Who will collect the loot? 30 tons of Venezuelan gold trapped in London in a surprising legal battle

Who will collect the loot?  30 tons of Venezuelan gold trapped in London in a surprising legal battle

The five judges of the highest British legal jurisdiction will hear arguments from both sides in the dispute until Thursday, which will give English justice a reason for the fate of these reservations, which represent more than a billion dollars.

The case is the result of political stalemate in Venezuela. Its President Nicolas Maduro is not recognized by some fifty countries, including the United States, and seeks to oust him from power. Opposition leader Juan Quito is considered the caretaker Prime Minister of the United States, but has no authority.

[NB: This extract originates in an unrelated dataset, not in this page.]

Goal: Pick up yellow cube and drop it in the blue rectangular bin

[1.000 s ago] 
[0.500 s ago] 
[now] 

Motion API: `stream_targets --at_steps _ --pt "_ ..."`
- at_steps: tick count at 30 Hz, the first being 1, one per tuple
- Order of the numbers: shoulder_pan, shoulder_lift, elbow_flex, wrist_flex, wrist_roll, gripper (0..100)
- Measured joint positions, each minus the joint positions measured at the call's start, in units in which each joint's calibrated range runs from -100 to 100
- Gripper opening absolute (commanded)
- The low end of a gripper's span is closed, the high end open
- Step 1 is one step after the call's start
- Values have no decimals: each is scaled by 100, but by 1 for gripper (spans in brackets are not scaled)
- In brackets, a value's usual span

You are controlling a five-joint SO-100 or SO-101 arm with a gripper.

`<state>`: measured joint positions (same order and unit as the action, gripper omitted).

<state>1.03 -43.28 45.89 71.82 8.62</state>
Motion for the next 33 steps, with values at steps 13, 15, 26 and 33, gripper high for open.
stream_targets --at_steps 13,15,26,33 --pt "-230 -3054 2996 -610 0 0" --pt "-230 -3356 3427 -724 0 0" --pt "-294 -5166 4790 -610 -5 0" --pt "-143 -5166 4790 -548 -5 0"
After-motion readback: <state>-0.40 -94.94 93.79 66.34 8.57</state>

In this context, the Venezuelan government, through the Venezuelan Central Bank (PCV), has been trying for three years to recover about 30 tonnes of gold stored in the Bank of England (BoE). Mr. London recognizes Guido as interim president.

In the face of the BoE’s denial, lawyers representing BCV began a process last year to recover these reserves, saying they wanted to sell them for financial measures to combat the Covid 19 epidemic in their country. The Venezuelan government has promised to transfer the funds to the United Nations Development Program.

According to them, the United Kingdom continues to recognize President Maduro, especially through its diplomatic relations. The Foreign Minister’s comments in support of Guido did not change anything.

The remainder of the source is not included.